- **Requirement**
Leave the pictures in the listing below aside and reproduce exactly the lines starting with the one with "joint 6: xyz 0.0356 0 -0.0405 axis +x" and going on through the one with "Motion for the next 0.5", both ends included.

-----

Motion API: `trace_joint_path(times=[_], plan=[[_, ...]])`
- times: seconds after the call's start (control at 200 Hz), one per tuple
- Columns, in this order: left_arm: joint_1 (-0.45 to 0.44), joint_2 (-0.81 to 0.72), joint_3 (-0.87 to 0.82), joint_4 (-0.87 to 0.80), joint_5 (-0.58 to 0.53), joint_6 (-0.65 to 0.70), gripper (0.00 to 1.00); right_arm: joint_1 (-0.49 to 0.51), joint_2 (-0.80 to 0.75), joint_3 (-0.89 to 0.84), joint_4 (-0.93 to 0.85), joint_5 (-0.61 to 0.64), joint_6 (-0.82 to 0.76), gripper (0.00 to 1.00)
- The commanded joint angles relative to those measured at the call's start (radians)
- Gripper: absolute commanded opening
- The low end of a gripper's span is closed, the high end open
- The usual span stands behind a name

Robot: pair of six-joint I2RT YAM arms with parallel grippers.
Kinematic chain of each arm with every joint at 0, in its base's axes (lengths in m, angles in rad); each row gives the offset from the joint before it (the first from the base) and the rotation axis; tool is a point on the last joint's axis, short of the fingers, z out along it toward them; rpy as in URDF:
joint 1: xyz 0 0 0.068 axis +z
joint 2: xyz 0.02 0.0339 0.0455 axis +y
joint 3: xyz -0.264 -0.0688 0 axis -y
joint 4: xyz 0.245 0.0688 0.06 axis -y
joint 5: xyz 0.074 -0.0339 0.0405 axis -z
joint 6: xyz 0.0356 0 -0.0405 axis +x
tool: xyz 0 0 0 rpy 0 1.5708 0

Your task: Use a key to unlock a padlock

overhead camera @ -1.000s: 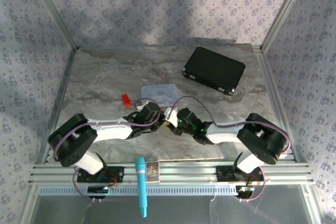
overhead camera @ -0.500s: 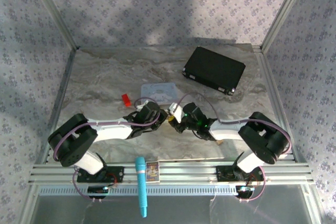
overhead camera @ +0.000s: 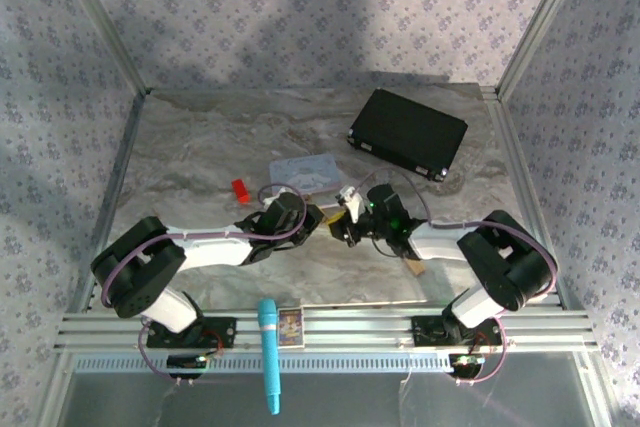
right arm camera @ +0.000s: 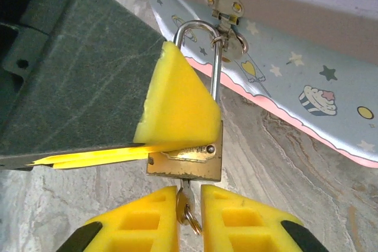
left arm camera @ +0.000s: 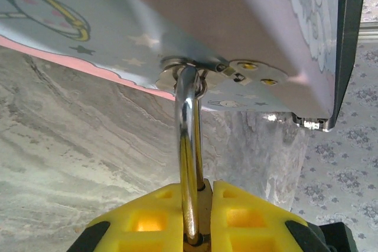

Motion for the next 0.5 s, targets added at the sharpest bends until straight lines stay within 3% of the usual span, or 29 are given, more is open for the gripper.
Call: trace_joint_path(times=[0.0,0.21,0.495], plan=[[-0.006,-0.021,-0.036,-0.045,0.015,0.019,0.00,-0.057,0.013,-0.015,0.000,0.079,0.047,0.19],[-0.007,-0.021,-0.040,-0.047,0.012,0.021,0.00,-0.066,0.018,-0.011,-0.003,0.089,0.072,0.30],[-0.007,-0.010,-0.050,-0.047,0.002,0.011,0.00,-0.076,0.010,-0.005,-0.014,0.093,0.136,0.55]])
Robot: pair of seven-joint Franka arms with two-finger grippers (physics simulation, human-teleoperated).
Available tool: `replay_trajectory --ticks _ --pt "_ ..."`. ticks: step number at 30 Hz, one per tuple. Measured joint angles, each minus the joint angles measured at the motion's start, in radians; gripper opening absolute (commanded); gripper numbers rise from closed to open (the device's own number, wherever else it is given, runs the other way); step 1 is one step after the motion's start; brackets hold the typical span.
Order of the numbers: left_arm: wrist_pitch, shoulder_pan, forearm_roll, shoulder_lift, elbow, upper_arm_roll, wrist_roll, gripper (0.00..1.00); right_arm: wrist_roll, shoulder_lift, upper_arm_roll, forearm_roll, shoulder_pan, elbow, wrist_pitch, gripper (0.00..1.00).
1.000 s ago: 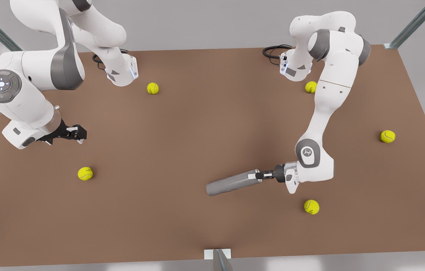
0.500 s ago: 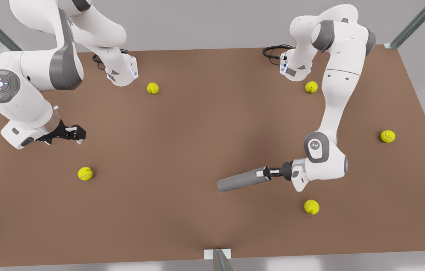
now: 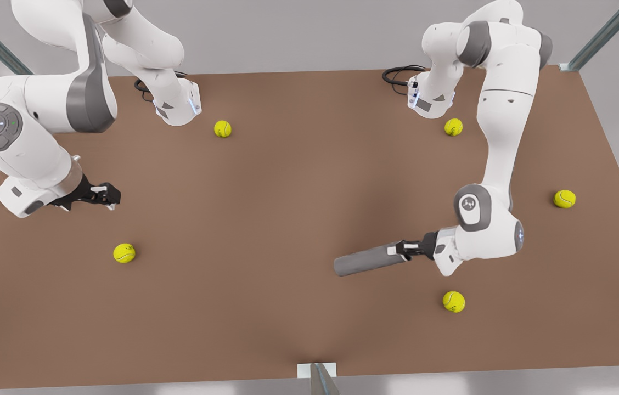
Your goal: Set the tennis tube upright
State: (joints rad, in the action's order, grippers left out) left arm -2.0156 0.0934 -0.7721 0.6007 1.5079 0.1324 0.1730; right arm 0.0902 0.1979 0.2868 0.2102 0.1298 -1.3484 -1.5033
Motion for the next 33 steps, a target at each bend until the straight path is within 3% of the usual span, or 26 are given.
replay_trajectory --ticks 15,33 --pt "0.113 -0.001 0.276 -0.119 -0.002 -0.080 -0.051 0.21 0.000 0.000 0.000 0.002 -0.006 0.000 0.000 1.00" --pt "0.195 -0.008 0.680 -0.188 -0.002 -0.091 -0.375 0.21 0.000 0.000 0.000 0.001 -0.007 0.000 0.000 1.00"
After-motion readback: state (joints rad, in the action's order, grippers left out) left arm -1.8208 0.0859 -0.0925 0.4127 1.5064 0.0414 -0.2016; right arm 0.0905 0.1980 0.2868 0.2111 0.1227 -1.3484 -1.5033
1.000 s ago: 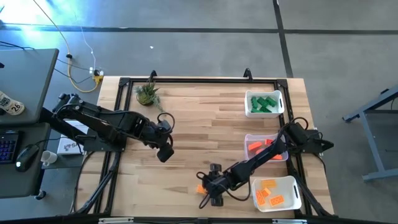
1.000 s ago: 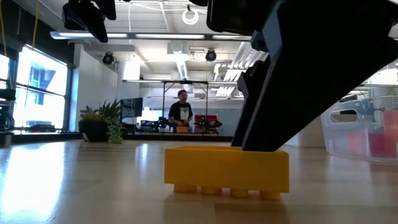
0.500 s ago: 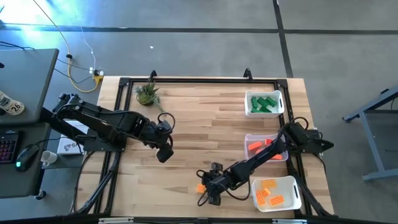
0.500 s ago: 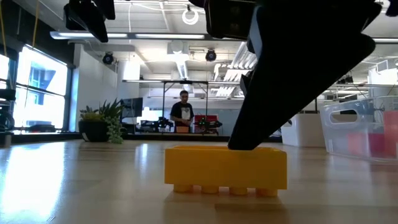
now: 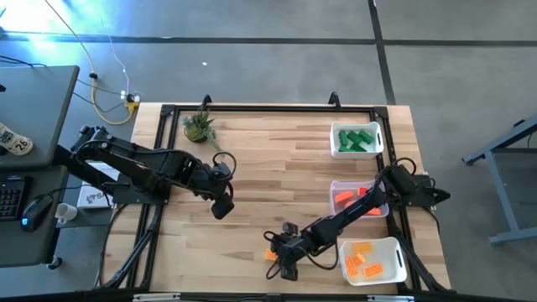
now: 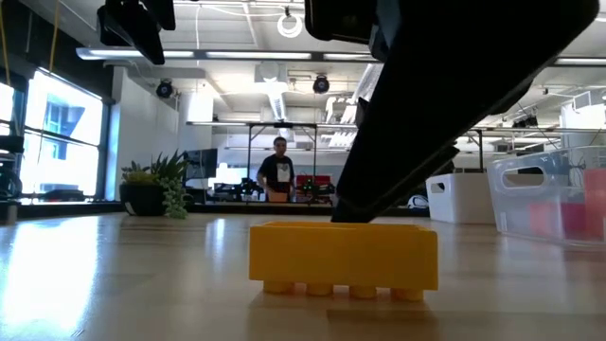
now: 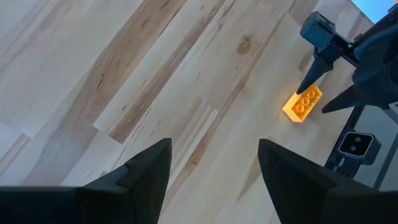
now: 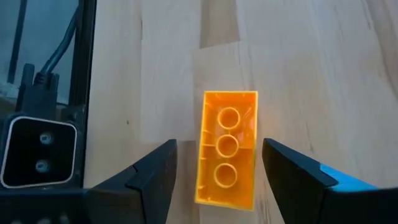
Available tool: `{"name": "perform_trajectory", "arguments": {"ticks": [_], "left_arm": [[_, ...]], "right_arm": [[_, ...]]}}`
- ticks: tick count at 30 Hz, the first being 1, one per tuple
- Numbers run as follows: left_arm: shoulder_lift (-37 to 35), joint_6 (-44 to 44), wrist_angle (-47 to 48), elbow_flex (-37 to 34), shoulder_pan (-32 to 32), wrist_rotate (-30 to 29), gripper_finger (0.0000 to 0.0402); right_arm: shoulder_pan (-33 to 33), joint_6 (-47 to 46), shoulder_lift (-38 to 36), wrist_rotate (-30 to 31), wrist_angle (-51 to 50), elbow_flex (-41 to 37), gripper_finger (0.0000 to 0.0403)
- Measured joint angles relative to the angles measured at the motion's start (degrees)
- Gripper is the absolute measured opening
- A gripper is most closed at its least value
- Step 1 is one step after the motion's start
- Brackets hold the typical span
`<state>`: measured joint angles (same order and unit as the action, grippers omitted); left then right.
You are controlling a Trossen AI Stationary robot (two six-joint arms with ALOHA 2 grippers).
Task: Sort & place blocks by color
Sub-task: Put the yellow game piece into the bottom white bin
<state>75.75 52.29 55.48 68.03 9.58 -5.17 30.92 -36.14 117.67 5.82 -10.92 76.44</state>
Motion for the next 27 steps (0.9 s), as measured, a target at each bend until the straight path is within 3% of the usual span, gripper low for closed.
{"name": "perform_trajectory", "arguments": {"ticks": [13,27], "left_arm": [[0.0,0.0,0.0,0.0,0.0,-0.2,0.0229],[0.0,-1.0,0.0,0.0,0.0,-0.9,0.0229]], "right_arm": [[0.0,5.5,0.1,1.6,-2.8,0.0,0.0222],[0.0,4.9,0.4,2.9,-5.2,0.0,0.0222]]}}
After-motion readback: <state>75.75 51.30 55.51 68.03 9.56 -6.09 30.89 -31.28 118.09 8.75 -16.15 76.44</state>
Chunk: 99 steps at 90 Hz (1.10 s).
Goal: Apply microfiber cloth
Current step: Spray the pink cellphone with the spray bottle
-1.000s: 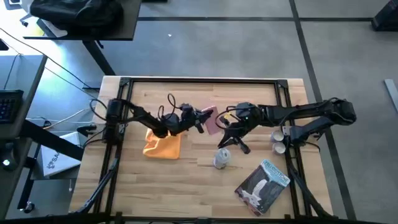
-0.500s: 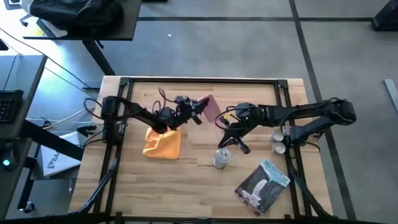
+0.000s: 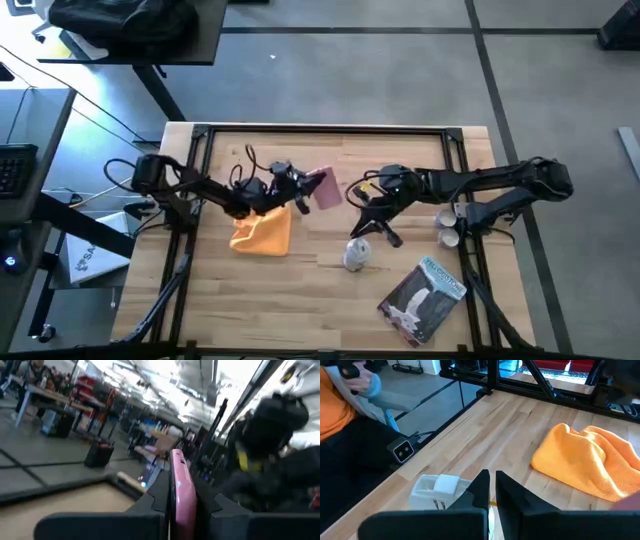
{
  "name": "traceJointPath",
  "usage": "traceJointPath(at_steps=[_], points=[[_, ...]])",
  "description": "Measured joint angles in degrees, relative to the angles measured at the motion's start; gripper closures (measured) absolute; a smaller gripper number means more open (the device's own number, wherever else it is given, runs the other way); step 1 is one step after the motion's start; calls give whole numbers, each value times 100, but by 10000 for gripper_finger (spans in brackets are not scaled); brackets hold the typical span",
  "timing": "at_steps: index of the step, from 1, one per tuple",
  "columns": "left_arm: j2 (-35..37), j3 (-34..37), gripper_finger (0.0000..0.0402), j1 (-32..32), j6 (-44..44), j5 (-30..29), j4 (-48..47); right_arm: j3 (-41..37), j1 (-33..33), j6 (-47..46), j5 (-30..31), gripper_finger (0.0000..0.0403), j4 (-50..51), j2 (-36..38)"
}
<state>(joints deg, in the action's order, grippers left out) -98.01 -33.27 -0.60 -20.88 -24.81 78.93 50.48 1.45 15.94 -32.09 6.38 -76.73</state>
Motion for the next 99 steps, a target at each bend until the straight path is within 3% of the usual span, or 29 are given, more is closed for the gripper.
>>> traceJointPath(at_steps=[11,20,42,63,77,86,99], points=[[-321,-41,387,-198,-82,-572,-103,0,0,-26,2,403,6,0],[-759,-316,387,-225,-153,-657,-99,0,0,-34,-3,403,8,0],[-1471,-1224,387,38,-62,181,-108,0,0,-44,-4,403,-1,-2],[-752,-1086,387,371,521,627,-153,-2,0,-33,-1,403,-16,-2],[207,-795,387,371,2302,376,-587,-4,0,18,2,403,-110,-2],[724,-732,387,209,4170,183,-1200,118,0,-64,58,403,-154,7],[869,-715,388,35,7017,-143,-2441,461,0,129,65,403,15,14]])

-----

- **Task answer**
joint 6: xyz 0.0356 0 -0.0405 axis +x
tool: xyz 0 0 0 rpy 0 1.5708 0

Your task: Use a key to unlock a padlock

overhead camera @ -1.000s: 
overhead camera @ -0.500s: 
overhead camera @ +0.000s: 
right arm camera @ +0.000s: 
left arm camera @ +0.000s: 

Motion for the next 0.5 s, targets added at the sharpest bends until straight lines stay within 3% of the usual span, or 29 are given, more is open for the gripper.

The required output has been given in full.